The Prime Minister appeared after Basil Brush, who is a stuffed fox, and a couple of comedians. “Thanks for everything you've done,” Mr Brown said to Ms Huq, with that strange television smile of his. “You've done brilliantly. Thank you.”
I still can't get my head round the idea of David Cameron in No 10 (and I struggle to see how it will be any better) but New Labour's time is surely up.
(Afterthought: Surely even Times readers know that Basil Brush is a stuffed fox?)
Comment is free is running a series under the banner Change the world following last weekend's Fabian Society conference on the same theme.
I guess one shouldn't expect too much with the Miliband brothers so centrally involved, but there is little sign in the conference programme of any debate about the causal links between an economy which fails so many and the political reactions of players on both sides of the growing cultural divide, nor as yet in the pieces on CiF. I shall be watching with interest, and will wade into the debate if time permits.
If you think George W. Bush has been bad for America, take a look at this piece by Paul A. Moore over at Counterpunch. Moore describes the way the president's brother, Jeb Bush, has used his time as Governor of Florida as to destroy the traditional, mildly progressive, tax structure in the state and replace it with a system by which the poorest are forced to underwrite the totally irresponsible investment decisions of a few powerful politicians and wealthy business people (well, businessmen actually), who run the state.
As Moore writes:
.... Bush tried to privatize all things profitable and make the people assume all risk associated with investment.

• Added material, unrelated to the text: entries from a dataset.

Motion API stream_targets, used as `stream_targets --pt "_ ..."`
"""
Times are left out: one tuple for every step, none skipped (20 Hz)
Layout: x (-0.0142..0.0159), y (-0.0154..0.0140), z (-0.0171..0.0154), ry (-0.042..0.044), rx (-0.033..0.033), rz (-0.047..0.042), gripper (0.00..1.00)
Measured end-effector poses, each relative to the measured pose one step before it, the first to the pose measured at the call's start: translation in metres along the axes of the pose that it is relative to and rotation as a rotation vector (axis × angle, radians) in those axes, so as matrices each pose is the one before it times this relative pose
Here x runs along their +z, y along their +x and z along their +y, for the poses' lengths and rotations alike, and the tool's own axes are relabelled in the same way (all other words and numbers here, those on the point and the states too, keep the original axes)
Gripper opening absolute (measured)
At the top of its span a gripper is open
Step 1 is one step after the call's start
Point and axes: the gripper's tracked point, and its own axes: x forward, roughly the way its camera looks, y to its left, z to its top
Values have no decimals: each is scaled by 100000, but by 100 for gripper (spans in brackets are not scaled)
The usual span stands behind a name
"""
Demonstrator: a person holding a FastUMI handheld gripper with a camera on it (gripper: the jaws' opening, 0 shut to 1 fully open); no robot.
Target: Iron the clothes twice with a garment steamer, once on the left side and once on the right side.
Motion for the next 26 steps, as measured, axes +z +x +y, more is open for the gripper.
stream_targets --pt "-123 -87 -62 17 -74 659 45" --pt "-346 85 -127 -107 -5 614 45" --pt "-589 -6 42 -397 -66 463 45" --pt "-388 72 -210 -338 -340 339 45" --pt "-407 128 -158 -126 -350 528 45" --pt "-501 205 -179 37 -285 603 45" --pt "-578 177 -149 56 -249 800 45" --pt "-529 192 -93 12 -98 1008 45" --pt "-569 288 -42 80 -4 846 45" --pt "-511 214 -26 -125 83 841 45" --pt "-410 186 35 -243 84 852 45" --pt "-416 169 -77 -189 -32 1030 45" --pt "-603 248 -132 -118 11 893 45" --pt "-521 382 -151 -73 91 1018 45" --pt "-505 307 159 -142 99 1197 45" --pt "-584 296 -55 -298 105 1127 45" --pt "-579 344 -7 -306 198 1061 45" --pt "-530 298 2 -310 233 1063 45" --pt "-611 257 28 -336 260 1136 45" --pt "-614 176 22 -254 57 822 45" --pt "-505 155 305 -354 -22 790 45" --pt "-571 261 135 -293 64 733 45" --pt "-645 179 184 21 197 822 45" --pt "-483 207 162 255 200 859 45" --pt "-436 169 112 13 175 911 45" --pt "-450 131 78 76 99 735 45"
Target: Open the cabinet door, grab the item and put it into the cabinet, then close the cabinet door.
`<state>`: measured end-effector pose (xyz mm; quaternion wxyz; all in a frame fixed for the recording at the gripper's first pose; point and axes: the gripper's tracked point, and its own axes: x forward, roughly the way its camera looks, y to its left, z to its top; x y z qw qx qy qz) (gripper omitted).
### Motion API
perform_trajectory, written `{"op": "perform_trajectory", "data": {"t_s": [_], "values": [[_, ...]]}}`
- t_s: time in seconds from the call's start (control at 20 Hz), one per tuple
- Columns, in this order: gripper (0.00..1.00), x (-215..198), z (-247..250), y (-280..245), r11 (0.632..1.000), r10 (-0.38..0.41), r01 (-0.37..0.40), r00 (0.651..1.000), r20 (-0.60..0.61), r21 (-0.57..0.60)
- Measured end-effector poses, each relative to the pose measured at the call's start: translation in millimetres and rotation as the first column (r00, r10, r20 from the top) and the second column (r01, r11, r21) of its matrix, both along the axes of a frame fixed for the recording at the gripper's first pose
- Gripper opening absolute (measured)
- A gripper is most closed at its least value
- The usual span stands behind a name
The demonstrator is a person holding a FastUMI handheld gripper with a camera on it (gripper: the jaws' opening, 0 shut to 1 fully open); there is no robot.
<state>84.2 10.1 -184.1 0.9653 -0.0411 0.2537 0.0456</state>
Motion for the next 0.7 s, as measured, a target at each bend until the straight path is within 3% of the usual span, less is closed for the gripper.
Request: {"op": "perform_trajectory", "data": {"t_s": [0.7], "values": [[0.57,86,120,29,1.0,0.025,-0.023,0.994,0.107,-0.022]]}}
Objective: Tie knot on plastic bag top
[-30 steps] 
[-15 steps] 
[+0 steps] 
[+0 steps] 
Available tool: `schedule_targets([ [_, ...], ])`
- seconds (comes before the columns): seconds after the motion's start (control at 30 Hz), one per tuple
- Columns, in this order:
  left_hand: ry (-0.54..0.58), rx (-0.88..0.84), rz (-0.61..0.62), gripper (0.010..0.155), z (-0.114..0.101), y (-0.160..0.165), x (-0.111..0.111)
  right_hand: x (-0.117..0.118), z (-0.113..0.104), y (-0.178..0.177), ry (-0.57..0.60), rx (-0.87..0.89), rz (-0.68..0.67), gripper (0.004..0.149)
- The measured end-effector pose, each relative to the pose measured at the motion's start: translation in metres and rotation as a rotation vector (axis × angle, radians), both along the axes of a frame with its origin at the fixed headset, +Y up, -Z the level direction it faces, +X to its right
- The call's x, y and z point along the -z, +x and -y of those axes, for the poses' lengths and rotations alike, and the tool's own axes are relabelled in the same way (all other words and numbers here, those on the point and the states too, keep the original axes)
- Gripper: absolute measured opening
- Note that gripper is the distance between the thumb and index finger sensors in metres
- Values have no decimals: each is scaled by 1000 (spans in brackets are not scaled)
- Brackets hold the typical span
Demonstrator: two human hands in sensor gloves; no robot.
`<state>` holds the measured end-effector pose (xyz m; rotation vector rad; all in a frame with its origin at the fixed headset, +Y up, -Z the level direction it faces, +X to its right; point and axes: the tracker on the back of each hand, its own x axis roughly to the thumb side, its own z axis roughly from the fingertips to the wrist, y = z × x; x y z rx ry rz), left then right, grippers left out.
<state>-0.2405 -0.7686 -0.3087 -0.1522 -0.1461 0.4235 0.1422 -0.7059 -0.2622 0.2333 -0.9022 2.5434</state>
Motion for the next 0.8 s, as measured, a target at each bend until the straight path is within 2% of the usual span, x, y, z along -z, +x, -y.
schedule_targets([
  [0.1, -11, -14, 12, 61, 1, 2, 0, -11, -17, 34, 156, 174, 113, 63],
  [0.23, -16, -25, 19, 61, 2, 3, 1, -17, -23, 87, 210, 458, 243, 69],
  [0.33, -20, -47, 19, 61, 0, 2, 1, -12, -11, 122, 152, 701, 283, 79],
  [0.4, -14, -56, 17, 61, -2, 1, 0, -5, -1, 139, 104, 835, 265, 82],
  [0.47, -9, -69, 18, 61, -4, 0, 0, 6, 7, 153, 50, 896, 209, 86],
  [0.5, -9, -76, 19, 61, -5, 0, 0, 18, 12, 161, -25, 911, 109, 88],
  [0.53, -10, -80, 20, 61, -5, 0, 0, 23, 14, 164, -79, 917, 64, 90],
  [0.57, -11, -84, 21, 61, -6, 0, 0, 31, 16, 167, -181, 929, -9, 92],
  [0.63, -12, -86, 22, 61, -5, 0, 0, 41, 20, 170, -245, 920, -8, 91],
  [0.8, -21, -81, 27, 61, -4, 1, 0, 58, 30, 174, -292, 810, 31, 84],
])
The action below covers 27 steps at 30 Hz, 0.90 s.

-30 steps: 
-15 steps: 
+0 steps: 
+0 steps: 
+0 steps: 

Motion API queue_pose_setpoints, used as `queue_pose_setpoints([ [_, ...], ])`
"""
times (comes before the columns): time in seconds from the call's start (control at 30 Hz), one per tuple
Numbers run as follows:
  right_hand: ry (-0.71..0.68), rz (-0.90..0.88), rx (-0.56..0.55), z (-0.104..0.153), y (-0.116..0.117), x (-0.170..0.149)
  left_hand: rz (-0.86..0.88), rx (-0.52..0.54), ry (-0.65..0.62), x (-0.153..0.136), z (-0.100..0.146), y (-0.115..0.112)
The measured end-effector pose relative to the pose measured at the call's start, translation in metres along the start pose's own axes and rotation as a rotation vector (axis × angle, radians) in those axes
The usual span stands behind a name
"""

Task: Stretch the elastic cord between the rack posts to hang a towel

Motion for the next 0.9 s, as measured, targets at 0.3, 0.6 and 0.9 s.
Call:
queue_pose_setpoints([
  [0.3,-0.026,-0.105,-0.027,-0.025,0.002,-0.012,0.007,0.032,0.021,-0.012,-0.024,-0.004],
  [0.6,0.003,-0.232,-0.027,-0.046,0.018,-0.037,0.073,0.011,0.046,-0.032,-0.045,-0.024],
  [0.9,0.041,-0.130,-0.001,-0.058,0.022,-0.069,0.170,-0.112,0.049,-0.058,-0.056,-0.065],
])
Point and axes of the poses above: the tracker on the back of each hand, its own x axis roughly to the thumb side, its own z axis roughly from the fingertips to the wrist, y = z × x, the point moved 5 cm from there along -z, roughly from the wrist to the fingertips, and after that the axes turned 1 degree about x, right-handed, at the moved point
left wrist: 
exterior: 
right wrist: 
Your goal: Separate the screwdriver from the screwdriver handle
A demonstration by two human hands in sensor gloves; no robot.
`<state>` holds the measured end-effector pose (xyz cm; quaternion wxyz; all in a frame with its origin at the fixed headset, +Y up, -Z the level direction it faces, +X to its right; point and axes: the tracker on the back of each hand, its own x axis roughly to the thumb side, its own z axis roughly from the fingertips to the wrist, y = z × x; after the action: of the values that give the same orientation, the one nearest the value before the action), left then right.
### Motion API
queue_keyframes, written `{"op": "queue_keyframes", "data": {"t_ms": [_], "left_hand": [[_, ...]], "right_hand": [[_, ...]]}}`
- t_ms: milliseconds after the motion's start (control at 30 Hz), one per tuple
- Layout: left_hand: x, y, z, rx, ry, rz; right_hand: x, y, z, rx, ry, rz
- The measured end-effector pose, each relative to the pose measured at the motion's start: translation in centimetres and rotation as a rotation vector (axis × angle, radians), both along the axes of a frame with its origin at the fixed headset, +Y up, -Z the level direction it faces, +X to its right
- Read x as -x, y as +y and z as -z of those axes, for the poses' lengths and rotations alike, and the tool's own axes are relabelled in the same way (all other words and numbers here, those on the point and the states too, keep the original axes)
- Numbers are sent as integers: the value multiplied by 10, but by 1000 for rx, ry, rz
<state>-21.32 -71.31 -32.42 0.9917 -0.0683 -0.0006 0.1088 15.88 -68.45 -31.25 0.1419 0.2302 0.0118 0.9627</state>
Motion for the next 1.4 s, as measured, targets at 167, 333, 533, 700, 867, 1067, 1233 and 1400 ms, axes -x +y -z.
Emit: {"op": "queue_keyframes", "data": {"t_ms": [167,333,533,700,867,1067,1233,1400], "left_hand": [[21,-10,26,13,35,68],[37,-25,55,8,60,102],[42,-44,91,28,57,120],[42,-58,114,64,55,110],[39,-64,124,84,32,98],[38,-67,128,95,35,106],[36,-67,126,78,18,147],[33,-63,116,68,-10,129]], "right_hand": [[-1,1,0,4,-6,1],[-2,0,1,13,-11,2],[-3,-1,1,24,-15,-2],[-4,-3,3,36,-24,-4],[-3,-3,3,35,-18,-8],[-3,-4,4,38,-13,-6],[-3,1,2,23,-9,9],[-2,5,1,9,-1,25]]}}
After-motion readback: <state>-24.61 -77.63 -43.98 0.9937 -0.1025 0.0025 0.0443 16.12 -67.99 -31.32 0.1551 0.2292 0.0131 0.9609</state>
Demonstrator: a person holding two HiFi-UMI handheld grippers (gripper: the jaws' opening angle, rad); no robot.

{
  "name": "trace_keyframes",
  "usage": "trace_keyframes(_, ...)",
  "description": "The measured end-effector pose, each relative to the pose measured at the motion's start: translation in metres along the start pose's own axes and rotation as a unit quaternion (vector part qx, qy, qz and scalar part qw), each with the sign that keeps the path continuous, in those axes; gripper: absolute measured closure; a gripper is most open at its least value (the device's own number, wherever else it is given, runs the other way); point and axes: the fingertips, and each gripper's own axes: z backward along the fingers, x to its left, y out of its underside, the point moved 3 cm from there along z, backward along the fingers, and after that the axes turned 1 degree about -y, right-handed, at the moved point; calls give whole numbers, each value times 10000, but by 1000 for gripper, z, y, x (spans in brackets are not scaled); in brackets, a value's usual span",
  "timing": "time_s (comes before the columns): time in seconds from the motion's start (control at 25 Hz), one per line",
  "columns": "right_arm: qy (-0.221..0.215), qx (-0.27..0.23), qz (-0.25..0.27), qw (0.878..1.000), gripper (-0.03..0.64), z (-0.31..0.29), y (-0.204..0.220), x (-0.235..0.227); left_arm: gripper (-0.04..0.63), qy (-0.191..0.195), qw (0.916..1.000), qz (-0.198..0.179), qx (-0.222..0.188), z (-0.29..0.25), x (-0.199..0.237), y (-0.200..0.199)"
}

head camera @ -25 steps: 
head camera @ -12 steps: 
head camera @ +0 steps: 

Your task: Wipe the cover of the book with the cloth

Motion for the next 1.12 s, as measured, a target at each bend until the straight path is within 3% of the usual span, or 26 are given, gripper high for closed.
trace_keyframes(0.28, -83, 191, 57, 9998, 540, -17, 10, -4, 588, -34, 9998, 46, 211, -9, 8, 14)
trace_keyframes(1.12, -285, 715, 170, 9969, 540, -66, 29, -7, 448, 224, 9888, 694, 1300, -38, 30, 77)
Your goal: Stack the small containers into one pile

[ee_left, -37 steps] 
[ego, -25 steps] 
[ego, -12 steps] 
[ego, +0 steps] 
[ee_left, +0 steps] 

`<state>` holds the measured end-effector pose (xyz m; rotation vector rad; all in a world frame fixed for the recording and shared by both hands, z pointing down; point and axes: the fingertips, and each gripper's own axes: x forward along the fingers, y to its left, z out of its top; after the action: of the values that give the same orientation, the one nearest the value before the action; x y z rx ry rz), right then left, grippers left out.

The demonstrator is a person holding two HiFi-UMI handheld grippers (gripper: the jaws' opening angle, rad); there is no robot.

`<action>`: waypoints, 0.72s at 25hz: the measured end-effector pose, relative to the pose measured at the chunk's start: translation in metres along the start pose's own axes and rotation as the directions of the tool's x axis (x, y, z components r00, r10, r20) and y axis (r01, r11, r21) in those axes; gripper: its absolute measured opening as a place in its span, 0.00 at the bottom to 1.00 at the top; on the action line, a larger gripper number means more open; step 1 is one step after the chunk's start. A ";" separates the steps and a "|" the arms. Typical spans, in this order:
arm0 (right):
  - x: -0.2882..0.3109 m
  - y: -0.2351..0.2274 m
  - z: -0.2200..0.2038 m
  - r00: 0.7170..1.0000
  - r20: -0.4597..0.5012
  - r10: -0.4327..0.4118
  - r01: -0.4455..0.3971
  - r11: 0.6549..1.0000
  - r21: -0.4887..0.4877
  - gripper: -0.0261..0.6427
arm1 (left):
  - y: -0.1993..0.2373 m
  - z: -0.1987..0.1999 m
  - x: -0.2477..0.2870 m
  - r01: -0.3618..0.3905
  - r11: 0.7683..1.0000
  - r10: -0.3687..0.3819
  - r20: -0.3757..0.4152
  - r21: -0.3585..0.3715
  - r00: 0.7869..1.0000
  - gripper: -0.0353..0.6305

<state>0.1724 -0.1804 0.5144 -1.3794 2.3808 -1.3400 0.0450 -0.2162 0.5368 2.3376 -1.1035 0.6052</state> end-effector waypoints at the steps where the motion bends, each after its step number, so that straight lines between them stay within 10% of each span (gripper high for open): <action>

And it seems that he pretty well succeeded. The only consolation is that just as America's sensible term limits have now forced the ex-Florida Governor from office, so the constitution will later this year see his brother leave the White House. It's hard to imagine how future historians will view this short, disastrous, episode in the country's history.
I have a new piece over at Comment is Free prompted by this morning's article in The Times by Peter Riddell in which he argued that the Treasury should stick to economics and lay off social policy, as if there were no link between the two.
On the day the government proposed a below inflation pay increase for teachers in the state sector, Anthony Seldon, as far as I am aware the only educationalist in this country with any vision, has the text of a stimulating speech reproduced in today's Independent. The debate over the future of education in the UK has barely begun.
Conservative MP Tim Yeo makes a strong case on Comment is Free for his private members bill to pilot a new daylight savings scheme in the UK. Although the thought of it not getting light until 9 o'clock on cold winter mornings is pretty ghastly, his argument is persuasive and I think it an excellent idea. I shall be urging my MP to vote in favour, and you can too.